What the task requires: Extract all records. Keep each one exact.

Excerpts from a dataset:
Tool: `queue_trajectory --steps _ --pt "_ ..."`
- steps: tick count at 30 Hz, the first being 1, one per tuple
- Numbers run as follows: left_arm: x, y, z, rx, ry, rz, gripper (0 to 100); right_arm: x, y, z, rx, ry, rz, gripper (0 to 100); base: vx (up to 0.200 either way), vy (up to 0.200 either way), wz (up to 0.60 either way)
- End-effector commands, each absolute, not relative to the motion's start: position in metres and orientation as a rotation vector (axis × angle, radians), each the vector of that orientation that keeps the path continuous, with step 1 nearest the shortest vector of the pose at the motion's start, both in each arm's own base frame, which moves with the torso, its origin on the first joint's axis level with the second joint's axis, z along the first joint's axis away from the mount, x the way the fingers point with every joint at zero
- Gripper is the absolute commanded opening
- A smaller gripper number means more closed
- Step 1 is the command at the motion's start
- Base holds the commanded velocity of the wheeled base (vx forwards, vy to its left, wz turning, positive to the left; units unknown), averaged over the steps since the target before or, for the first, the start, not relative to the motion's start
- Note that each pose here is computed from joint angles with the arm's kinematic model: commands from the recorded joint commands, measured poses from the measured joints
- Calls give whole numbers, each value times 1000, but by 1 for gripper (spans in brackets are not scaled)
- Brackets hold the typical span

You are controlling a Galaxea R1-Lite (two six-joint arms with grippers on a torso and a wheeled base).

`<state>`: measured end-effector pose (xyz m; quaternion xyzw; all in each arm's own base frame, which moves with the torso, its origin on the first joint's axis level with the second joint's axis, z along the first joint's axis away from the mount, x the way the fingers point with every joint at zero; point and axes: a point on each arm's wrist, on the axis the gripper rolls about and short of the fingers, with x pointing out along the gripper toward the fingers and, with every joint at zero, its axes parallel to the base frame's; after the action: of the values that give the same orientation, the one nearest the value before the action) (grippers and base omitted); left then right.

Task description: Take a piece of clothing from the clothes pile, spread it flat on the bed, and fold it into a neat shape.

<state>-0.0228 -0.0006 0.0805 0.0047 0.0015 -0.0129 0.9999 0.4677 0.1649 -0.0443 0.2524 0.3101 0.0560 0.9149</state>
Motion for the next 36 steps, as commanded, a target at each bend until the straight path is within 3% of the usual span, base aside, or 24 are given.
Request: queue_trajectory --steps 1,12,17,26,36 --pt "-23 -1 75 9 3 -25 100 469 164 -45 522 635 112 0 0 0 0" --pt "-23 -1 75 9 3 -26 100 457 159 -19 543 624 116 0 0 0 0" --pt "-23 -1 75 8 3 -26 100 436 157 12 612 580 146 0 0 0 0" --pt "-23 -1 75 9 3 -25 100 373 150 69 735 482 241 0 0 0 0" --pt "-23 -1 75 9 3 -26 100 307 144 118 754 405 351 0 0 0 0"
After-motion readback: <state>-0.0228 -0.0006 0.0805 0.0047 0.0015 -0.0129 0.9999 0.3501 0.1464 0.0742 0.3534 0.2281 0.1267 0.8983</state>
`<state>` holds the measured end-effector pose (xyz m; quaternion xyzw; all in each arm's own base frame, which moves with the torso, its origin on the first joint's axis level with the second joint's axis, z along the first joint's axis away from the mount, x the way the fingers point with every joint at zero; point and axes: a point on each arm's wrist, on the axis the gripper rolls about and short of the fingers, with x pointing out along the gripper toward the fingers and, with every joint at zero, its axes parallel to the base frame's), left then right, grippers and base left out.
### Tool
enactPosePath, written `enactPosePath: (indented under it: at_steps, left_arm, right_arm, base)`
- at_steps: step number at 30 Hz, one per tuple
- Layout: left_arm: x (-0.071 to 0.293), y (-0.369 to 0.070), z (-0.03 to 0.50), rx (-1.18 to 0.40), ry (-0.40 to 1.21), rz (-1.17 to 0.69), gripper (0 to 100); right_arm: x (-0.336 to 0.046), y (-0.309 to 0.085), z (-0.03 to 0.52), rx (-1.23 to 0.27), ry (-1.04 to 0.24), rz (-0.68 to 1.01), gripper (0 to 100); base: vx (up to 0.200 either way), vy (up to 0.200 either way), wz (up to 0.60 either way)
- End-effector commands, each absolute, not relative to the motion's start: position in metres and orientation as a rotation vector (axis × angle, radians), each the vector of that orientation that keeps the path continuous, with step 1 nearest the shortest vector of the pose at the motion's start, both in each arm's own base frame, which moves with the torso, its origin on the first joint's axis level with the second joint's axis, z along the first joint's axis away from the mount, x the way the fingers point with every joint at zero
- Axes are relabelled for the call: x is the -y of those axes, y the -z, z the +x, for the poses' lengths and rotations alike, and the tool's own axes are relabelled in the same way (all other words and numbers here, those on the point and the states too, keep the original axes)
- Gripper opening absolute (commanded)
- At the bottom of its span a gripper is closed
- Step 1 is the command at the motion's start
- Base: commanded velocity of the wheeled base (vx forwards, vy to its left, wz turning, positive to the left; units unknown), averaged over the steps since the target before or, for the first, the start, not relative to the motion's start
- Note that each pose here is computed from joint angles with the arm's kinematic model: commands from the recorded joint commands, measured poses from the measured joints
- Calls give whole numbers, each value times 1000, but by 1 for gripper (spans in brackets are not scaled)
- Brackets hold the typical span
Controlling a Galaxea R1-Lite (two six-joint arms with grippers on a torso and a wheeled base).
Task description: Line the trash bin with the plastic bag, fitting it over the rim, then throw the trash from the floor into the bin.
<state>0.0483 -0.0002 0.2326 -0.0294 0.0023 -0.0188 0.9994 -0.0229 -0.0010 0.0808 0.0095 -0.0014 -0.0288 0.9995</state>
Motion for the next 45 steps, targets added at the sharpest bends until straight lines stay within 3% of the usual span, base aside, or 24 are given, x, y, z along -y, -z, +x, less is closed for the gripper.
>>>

Answer to this problem:
Tool: `queue_trajectory --steps _ --pt "_ ..."`
- steps: tick count at 30 Hz, the first being 1, one per tuple
- Numbers run as follows: left_arm: x, y, z, rx, ry, rz, gripper (0 to 100); right_arm: x, y, z, rx, ry, rz, gripper (0 to 100); base: vx (up to 0.200 either way), vy (up to 0.200 either way), wz (up to 0.60 either way)
- End-effector commands, each absolute, not relative to the motion's start: position in metres and orientation as a rotation vector (axis × angle, radians), each the vector of that orientation that keeps the path continuous, with step 1 nearest the shortest vector of the pose at the motion's start, both in each arm's own base frame, which moves with the torso, its origin on the first joint's axis level with the second joint's axis, z along the first joint's axis away from the mount, x the way the fingers point with every joint at zero
- Gripper is the absolute commanded opening
- A smaller gripper number means more closed
- Step 1 is the command at the motion's start
- Base holds the commanded velocity of the wheeled base (vx forwards, vy to its left, wz turning, positive to the left; units unknown), averaged over the steps since the target before or, for the first, the start, not relative to the motion's start
- Note that each pose here is computed from joint angles with the arm's kinematic model: commands from the recorded joint commands, measured poses from the measured joints
- Calls give whole numbers, each value times 1000, but by 1 for gripper (spans in brackets are not scaled)
- Brackets hold the typical span

You are controlling a Galaxea R1-Lite (two six-joint arms with grippers on a torso and a wheeled base).

`<state>`: measured end-effector pose (xyz m; quaternion xyzw; all in each arm's own base frame, which moves with the torso, its origin on the first joint's axis level with the second joint's axis, z along the first joint's axis away from the mount, x the way the fingers point with every joint at zero; point and axes: a point on each arm's wrist, on the axis the gripper rolls about and short of the fingers, with x pointing out along the gripper toward the fingers and, with every joint at zero, its axes parallel to the base frame's; after the action: of the values that give the same orientation, the one nearest the value before the action) (grippers and base omitted); left then right.

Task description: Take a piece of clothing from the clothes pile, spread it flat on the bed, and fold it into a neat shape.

<state>-0.0228 -0.0006 0.0805 0.0047 0.0015 -0.0129 0.9999 0.4677 0.1649 -0.0443 0.2524 0.3101 0.0560 0.9149</state>
Motion for the next 36 steps, as commanded, a target at each bend until the straight path is within 3% of the usual span, base aside, or 24 are given.
Request: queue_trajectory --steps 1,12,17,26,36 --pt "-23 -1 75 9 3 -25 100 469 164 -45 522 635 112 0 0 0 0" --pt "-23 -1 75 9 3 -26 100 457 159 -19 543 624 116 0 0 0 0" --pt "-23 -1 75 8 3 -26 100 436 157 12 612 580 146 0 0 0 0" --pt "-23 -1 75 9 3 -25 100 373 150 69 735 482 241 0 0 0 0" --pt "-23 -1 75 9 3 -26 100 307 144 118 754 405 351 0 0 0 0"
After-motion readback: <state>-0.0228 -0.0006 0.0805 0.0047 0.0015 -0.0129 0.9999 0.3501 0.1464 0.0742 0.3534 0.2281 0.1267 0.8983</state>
`<state>` holds the measured end-effector pose (xyz m; quaternion xyzw; all in each arm's own base frame, which moves with the torso, its origin on the first joint's axis level with the second joint's axis, z along the first joint's axis away from the mount, x the way the fingers point with every joint at zero; point and axes: a point on each arm's wrist, on the axis the gripper rolls about and short of the fingers, with x pointing out along the gripper toward the fingers and, with every joint at zero, its axes parallel to the base frame's), left then right, grippers and base left out.
### Tool
enactPosePath, written `enactPosePath: (indented under it: at_steps, left_arm, right_arm, base)`
- at_steps: step number at 30 Hz, one per tuple
- Layout: left_arm: x (-0.071 to 0.293), y (-0.369 to 0.070), z (-0.03 to 0.50), rx (-1.18 to 0.40), ry (-0.40 to 1.21), rz (-1.17 to 0.69), gripper (0 to 100); right_arm: x (-0.336 to 0.046), y (-0.309 to 0.085), z (-0.03 to 0.52), rx (-1.23 to 0.27), ry (-1.04 to 0.24), rz (-0.68 to 1.01), gripper (0 to 100); base: vx (up to 0.200 either way), vy (up to 0.200 either way), wz (up to 0.60 either way)
- End-effector commands, each absolute, not relative to the motion's start: position in metres and orientation as a rotation vector (axis × angle, radians), each the vector of that orientation that keeps the path continuous, with step 1 nearest the shortest vector of the pose at the motion's start, both in each arm's own base frame, which moves with the torso, its origin on the first joint's axis level with the second joint's axis, z along the first joint's axis away from the mount, x the way the fingers point with every joint at zero
- Axes are relabelled for the call: x is the -y of those axes, y the -z, z the +x, for the poses' lengths and rotations alike, and the tool's own axes are relabelled in the same way (all other words and numbers here, those on the point and the states too, keep the original axes)
- Gripper opening absolute (commanded)
- At the bottom of its span a gripper is closed
- Step 1 is the command at the motion's start
- Base: commanded velocity of the wheeled base (vx forwards, vy to its left, wz turning, positive to the left; units unknown), averaged over the steps since the target before or, for the first, the start, not relative to the motion's start
- Note that each pose here is computed from joint angles with the arm's kinematic model: commands from the recorded joint commands, measured poses from the measured joints
- Calls give whole numbers, each value times 1000, but by 1 for gripper (spans in brackets are not scaled)
- Brackets hold the typical span
Controlling a Galaxea R1-Lite (two six-joint arms with grippers on a torso and a wheeled base).
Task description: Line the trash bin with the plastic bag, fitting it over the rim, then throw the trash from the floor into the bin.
<state>0.0483 -0.0002 0.2326 -0.0294 0.0023 -0.0188 0.9994 -0.0229 -0.0010 0.0808 0.0095 -0.0014 -0.0288 0.9995</state>
Motion for the next 45 steps, targets added at the sharpest bends until straight lines stay within 3% of the usual span, base aside, or 24 are given, x, y, z along -y, -z, +x, less is closed for the gripper.
>>>

No further response is needed.